*TASK PROMPT*
Each line from the start of the listing below through the line containing "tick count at" should be reproduced exactly, with no others.

━━━━━━━━━━━━━━━━━━━━━━━━━━━━━━

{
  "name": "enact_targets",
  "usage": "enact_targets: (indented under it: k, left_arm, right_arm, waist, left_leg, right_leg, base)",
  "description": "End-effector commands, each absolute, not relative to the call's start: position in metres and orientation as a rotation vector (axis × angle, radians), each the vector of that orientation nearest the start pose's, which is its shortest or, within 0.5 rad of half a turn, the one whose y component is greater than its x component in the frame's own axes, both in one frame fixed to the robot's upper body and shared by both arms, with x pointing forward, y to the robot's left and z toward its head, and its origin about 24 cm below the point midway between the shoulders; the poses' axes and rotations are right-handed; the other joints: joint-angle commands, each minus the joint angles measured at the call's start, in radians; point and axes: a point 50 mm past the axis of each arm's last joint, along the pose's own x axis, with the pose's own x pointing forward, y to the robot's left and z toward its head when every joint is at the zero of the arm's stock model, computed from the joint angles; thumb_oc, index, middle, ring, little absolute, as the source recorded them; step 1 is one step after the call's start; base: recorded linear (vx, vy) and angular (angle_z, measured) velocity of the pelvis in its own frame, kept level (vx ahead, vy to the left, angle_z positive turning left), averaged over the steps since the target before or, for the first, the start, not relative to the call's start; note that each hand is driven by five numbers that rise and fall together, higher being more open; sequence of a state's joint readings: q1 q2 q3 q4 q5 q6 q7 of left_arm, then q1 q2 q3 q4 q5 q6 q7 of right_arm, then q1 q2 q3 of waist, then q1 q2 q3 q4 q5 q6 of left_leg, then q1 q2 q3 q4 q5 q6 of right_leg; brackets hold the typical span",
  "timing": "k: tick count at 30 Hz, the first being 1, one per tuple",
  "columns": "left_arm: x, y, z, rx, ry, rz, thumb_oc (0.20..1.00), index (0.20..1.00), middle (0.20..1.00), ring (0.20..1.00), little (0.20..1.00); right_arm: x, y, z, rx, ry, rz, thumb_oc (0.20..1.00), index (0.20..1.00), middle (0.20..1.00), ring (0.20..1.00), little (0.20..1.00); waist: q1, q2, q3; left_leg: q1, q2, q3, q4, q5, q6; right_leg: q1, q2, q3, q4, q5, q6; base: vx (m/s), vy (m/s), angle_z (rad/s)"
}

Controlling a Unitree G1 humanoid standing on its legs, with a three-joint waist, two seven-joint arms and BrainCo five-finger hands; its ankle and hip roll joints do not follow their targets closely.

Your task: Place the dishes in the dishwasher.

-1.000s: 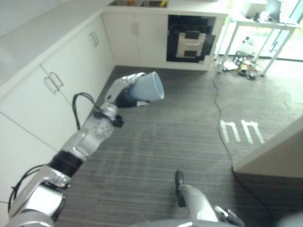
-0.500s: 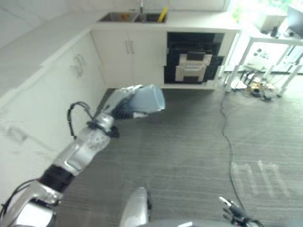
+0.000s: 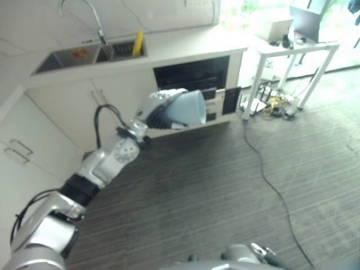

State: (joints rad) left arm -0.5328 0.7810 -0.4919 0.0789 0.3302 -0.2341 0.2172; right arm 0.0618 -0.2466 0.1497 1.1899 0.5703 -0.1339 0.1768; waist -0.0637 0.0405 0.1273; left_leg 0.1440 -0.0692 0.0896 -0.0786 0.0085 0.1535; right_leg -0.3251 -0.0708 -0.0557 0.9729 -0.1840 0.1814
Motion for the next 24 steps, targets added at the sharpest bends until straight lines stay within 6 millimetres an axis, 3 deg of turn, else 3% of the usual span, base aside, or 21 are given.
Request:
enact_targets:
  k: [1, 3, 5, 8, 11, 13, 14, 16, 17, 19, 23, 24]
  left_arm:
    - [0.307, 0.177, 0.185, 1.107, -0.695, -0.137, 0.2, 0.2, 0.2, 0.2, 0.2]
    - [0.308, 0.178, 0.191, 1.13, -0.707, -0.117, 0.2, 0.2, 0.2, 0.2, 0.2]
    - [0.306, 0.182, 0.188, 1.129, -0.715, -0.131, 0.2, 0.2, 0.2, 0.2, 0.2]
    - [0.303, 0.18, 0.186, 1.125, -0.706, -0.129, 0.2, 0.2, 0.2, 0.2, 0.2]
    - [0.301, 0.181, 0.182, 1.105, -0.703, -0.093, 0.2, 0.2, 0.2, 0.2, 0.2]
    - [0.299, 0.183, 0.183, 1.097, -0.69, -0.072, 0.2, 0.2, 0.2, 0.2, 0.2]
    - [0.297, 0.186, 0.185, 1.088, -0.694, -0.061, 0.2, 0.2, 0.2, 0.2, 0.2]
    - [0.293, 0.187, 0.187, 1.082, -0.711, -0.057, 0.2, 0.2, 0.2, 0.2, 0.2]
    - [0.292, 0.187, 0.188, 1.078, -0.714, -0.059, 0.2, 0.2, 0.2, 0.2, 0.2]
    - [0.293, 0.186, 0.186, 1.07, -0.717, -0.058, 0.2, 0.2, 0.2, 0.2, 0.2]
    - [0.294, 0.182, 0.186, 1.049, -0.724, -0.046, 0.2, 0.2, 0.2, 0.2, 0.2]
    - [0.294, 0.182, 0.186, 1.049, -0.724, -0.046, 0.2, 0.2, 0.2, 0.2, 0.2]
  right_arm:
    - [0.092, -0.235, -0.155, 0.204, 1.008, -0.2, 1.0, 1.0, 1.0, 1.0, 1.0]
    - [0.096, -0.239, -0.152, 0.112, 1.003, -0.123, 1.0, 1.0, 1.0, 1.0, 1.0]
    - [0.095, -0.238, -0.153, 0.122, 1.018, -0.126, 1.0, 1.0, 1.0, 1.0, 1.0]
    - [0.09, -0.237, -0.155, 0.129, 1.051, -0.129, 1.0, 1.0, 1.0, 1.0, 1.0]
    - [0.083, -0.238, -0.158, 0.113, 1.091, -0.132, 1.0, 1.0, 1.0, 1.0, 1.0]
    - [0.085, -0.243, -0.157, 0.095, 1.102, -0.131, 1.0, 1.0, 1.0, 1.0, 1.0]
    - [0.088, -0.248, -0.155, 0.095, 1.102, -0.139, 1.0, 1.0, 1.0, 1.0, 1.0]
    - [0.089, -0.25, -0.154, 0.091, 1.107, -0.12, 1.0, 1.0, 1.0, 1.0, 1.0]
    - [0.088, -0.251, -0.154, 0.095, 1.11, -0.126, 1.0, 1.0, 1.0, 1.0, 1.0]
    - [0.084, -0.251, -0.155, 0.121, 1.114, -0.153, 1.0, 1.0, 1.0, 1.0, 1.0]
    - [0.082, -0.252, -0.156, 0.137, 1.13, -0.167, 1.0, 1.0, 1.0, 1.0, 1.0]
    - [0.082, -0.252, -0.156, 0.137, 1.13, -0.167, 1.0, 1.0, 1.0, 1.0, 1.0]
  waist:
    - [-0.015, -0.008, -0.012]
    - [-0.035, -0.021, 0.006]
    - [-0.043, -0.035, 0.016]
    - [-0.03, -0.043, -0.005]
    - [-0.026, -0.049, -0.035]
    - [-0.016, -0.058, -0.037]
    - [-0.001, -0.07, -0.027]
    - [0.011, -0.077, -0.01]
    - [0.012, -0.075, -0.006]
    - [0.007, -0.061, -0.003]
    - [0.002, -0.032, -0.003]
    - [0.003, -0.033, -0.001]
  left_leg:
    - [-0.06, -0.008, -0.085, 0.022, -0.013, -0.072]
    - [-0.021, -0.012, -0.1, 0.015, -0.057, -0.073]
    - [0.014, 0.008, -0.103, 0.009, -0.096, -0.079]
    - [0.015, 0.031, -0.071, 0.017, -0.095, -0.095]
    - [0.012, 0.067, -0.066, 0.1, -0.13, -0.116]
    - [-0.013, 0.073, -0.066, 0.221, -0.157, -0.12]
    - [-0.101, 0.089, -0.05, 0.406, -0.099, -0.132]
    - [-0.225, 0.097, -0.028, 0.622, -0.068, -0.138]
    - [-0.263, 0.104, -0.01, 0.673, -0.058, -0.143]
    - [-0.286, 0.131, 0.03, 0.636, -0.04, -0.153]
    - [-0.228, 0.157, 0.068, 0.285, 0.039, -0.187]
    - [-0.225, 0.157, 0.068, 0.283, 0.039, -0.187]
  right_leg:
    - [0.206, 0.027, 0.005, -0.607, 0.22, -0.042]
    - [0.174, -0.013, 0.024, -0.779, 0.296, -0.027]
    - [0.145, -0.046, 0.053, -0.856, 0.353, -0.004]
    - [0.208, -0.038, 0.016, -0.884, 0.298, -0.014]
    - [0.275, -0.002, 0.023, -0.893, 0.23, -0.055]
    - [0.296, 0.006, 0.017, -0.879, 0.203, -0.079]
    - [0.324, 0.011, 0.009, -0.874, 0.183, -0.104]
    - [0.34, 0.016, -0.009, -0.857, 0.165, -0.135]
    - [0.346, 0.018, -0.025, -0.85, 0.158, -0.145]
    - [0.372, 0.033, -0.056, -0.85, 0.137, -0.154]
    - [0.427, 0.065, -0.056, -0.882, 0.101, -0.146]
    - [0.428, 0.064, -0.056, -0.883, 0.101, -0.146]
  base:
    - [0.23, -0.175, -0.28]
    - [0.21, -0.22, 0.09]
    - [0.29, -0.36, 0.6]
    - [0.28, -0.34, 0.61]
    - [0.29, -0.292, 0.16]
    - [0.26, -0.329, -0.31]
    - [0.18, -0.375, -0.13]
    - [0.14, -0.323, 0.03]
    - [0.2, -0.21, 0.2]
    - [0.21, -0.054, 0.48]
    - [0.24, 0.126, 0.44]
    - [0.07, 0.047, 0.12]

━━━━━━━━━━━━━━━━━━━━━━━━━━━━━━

*SOLUTION TO THIS PROBLEM*
{
  "name": "enact_targets",
  "usage": "enact_targets: (indented under it: k, left_arm, right_arm, waist, left_leg, right_leg, base)",
  "description": "End-effector commands, each absolute, not relative to the call's start: position in metres and orientation as a rotation vector (axis × angle, radians), each the vector of that orientation nearest the start pose's, which is its shortest or, within 0.5 rad of half a turn, the one whose y component is greater than its x component in the frame's own axes, both in one frame fixed to the robot's upper body and shared by both arms, with x pointing forward, y to the robot's left and z toward its head, and its origin about 24 cm below the point midway between the shoulders; the poses' axes and rotations are right-handed; the other joints: joint-angle commands, each minus the joint angles measured at the call's start, in radians; point and axes: a point 50 mm past the axis of each arm's last joint, along the pose's own x axis, with the pose's own x pointing forward, y to the robot's left and z toward its head when every joint is at the zero of the arm's stock model, computed from the joint angles; thumb_oc, index, middle, ring, little absolute, as the source recorded them; step 1 is one step after the call's start; base: recorded linear (vx, vy) and angular (angle_z, measured) velocity of the pelvis in its own frame, kept level (vx ahead, vy to the left, angle_z positive turning left), averaged over the steps since the target before or, for the first, the start, not relative to the call's start; note that each hand is driven by five numbers that rise and fall together, higher being more open; sequence of a state's joint readings: q1 q2 q3 q4 q5 q6 q7 of left_arm, then q1 q2 q3 q4 q5 q6 q7 of right_arm, then q1 q2 q3 of waist, then q1 q2 q3 q4 q5 q6 of left_leg, then q1 q2 q3 q4 q5 q6 of right_leg; brackets hold the typical span",
  "timing": "k: tick count at 30 Hz, the first being 1, one per tuple",

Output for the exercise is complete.